In the particular case of feed-lot abuse of antibiotics, it works like this. Industrial agricultural corporations have learned that large doses of antibiotics keep animals alive in the horrific conditions that exist in feed-lots. This increases profits. But what are those increased profits based on?

The medications that Dr. Price notes are "lifesaving" to humans were developed in large part through public research. These pubic resources are being used to raise profits for feed-lot owners. The problem is that like most resources, and in this case in an unusual way, antibiotics are not unlimited.

"Lifesaving medications" of antibiotics kill bacteria that are harmful to people (and animals). But these bacteria, like everything that lives and multiplies, are subject to mutations. The more generations of bacteria there are, the higher the number of mutations there will be. Bacteria can multiply at a rate of fifty generations every twenty-four hours!

Most mutations are not beneficial, and because they provide no reproductive advantage they are not passed on. But a mutation that renders a bacteria immune to antibiotics is highly advantageous, and results in new strains of bacteria that will require the development of new antibiotics.

Our "lifesaving" antibiotics have become the mainstay of feed-lot survival. Because of the use of such enormous amounts of antibiotics, the likelihood of a mutation that renders them immune increases. The study cited here has identified three classes of antibiotics that bacteria have now become immune to because of feed-lot use.

Who bears the expenses of developing new antibiotics—"super drugs" to fight of the new "super bugs"—that have come to us via the animal feed-lots which provide a great deal of profit for a relatively few corporate shareholders? We all do. Again and again the pattern is replicated: benefits shared by a privileged few, costs borne by everyone.

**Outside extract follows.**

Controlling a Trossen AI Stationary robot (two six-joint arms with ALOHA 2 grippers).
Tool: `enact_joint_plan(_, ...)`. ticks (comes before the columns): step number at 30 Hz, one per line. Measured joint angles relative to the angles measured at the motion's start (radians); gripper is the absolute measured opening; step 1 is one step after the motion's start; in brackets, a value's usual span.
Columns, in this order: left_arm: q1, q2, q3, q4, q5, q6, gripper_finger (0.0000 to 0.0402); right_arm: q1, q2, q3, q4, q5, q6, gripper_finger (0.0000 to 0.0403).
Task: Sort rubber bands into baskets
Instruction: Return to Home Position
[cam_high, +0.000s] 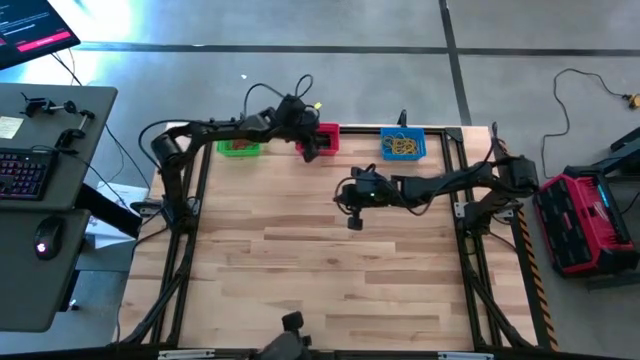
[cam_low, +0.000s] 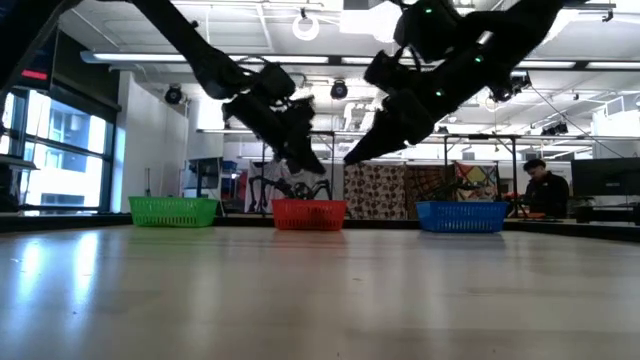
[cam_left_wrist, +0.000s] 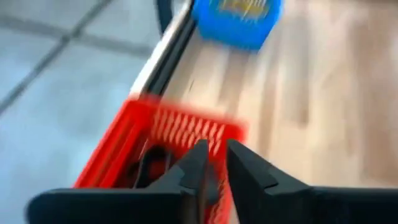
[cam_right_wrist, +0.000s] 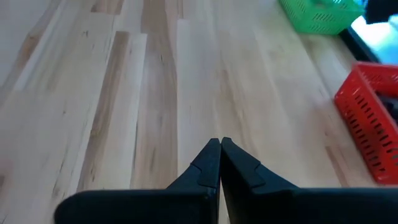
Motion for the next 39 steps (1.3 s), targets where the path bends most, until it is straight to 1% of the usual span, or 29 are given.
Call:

Scientists now busy themselves trying to isolate new antibiotics to be used to save human lives. These antibiotics, if discovered, will be readily utilized by the feed-lot industrial agriculture until they no long work, and need to be replaced by others. It's almost like having a research and development unit made of the brightest minds in the world working for you, and having someone else foot the bill.

Unfortunately, we can't opt out of paying for the aftermath of short-term profit agriculture, whether that aftermath is health issues or environmental issues. But we can protect our own health, and the health of the earth. To do so we must fight back. As consumers, we can play a decisive role by saying, "no" to feed-lot beef and confined birds.

Remember that we consumers are complicit in this whole sordid affair insofar as we are willing buy meat products from corporate, factory farms simply because they are a handful-of-change less expensive at the point-of-purchase (though way more expensive in the long run).

If we are going to change market policy in the US, we consumers have to be willing to pay the real cost of the products we buy. If we aren't willing to do that, we become co-conspirators with those who are willing to despoil the earth for personal gain.

There are two caveats to my last (somewhat harsh-sounding) statement. The first is that some people truly cannot afford the "handful-of-change." I believe that with most of us it is a matter of prioritizing. But fortunately, I know neither who buys what, nor what anyone's other than my own financial situation really is (and sometimes I'm not so sure I really know what mine is). So I can't and don't want to judge anyone. This is an issue we all have to assess for ourselves.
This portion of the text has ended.